%%

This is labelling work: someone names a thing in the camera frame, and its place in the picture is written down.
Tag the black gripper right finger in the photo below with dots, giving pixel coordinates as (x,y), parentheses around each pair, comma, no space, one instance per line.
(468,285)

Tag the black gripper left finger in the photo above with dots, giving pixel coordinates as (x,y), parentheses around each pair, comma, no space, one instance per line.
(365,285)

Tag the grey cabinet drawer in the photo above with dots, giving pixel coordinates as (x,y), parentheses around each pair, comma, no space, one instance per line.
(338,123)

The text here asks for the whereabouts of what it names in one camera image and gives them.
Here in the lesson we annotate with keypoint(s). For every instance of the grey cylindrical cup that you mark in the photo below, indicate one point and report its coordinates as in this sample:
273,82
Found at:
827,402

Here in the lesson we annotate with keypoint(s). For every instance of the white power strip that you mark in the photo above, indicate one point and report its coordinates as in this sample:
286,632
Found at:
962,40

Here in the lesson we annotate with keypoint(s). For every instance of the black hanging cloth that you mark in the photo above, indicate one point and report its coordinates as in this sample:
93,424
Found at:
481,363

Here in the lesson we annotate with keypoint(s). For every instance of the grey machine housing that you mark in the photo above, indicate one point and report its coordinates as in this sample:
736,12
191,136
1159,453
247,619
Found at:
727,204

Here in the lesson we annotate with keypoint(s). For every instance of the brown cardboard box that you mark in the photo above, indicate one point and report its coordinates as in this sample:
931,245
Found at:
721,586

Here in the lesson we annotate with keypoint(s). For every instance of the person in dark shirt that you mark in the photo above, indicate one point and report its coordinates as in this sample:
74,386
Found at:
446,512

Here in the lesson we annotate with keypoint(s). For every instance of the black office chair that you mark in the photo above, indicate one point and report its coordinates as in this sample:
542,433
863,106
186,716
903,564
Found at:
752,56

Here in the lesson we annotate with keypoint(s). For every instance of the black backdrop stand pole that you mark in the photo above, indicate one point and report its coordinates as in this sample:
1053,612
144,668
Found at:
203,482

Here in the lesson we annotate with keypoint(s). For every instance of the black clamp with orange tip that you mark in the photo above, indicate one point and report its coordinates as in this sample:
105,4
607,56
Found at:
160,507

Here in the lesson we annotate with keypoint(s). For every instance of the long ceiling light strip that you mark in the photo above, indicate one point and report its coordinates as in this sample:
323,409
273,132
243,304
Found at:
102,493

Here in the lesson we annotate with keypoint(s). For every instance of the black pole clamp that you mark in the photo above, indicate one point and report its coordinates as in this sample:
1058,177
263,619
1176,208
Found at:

%%

HOW TO COMPLETE THIS TASK: Would you filter the records and copy out each line containing "camera"?

PROBLEM SOLUTION:
This is labelling work: someone names a thing in the camera frame, and its place in the picture is written down.
The text here asks for the whereabouts of what it names in one camera image and gives them.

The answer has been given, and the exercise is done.